Chairperson of NSFAS and former CEO of FirstRand Bank, Sizwe Nxasana discussed how we can transform higher education and create a conducive environment, both socially and financially, for learners to thrive.
The dialogue kicked off with Nxasana describing South Africa’s current higher education landscape. He mentioned that we currently have 850 000 students enrolled in higher education institutions of which 200 000 are in disadvantaged varsities such as the University of Limpopo and the University of Venda. These universities are poorly financed and have a drop-out rate of approximately 70%. There is a further 750 000 students in TVET colleges where the levels of education are poor with a drop-out rate of approximately 80%. Moreover, should the remaining students graduate, they may be deemed unemployable due to the low standards of their education.
Nxasana then moved on to address the new financial model of NSFAS. According to him, the previous model was flawed, as it resulted in large volumes of students who failed and ultimately lost their NSFAS grants. These students had no choice but to drop-out. To combat the high drop-out rate of students, NSFAS now tracks struggling students and identifies the reasons why they are failing, and then offers them additional educational support. Many of the NSFAS students come from broken homes and have faced hardships; the NSFAS now offers them psychological support as well.
The high drop-out rates from higher learning institutions cost the country approximately 8 billion a year. Nxasani called for social investors to contribute financially to the reduction of this rate. Their contributions would go towards increasing the capacity of universities by employing additional lectures for more academic support.
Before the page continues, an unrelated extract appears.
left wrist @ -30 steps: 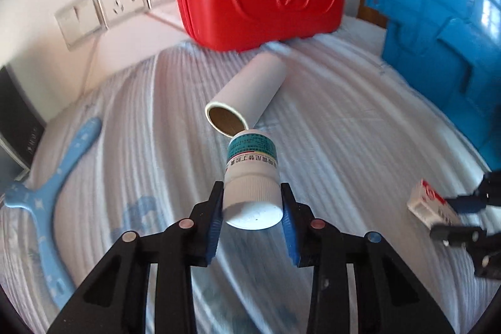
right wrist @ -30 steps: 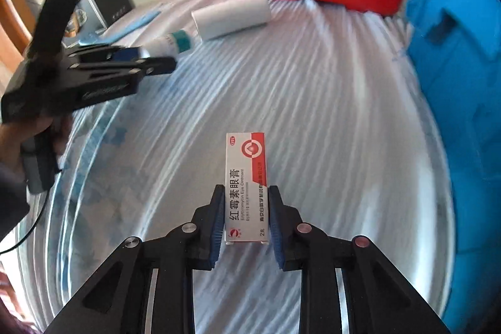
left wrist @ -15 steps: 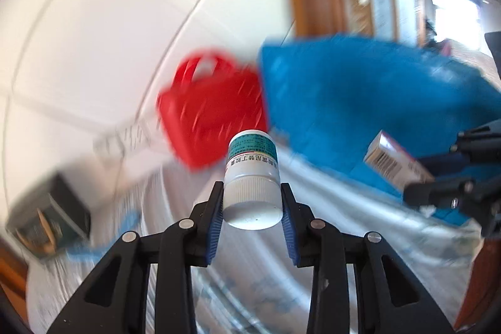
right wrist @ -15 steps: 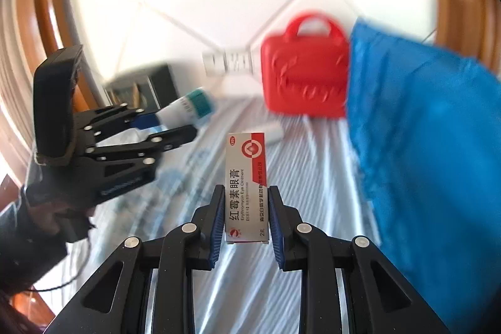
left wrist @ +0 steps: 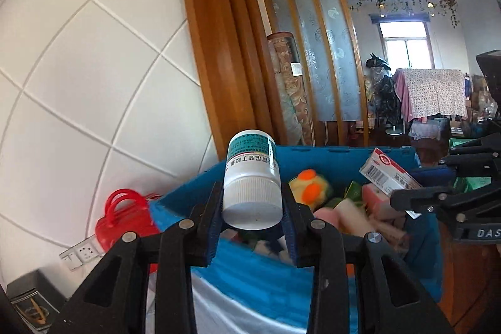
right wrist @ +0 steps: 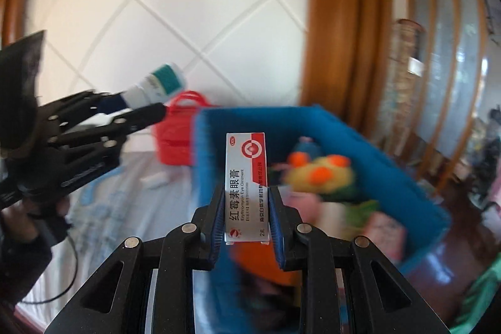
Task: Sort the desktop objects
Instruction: 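Lift the pill bottle and ointment box and carry both over the bin, then open both tools to drop the pill bottle and ointment box into the bin, then move both open tools back toward the boomerang and paper roll on the bed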
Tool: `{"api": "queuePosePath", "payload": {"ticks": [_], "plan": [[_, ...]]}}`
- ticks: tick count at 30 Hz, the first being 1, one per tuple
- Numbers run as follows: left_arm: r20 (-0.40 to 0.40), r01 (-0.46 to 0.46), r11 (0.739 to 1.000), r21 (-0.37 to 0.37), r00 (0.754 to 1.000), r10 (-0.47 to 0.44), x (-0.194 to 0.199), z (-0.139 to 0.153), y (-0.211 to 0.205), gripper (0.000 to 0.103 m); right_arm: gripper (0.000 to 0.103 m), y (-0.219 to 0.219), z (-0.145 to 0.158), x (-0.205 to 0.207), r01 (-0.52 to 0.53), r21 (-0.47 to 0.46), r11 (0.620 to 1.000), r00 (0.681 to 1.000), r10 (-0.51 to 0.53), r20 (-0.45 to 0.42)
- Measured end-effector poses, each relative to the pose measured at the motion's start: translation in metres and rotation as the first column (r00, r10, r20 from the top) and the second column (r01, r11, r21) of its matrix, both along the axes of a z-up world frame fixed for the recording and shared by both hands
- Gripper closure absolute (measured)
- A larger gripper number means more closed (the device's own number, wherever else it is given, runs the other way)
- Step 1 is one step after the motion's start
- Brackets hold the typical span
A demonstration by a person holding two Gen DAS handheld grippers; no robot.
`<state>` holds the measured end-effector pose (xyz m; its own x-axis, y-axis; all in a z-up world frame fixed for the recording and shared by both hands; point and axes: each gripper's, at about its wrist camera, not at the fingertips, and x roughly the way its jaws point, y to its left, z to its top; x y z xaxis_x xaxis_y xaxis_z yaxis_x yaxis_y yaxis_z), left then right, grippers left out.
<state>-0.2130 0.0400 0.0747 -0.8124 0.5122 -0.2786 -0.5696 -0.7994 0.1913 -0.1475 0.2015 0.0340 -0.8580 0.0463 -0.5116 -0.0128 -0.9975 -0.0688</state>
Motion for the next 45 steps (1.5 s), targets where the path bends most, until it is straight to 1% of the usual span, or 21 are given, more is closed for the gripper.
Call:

Feedback from some of the Fellows who attended:
Patrick Kabuya: “There is an opportunity for us, and the ALI Fellows, to collaborate and leverage on our collective expertise, networks and financial resources to implement a few impactful initiatives that will positively contribute in improving the education system for the benefit of all: no one should be left behind.”
Grathel Motau: “In order for the South African economy to benefit from education dividends, we need to ensure that the entire chain from early childhood to Higher education is understood, that challenges are addressed and the implementation comprehensively co-ordinated. In the end, it has to be about the country’s human resources strategy working towards achieving inclusive economic growth and sustainability.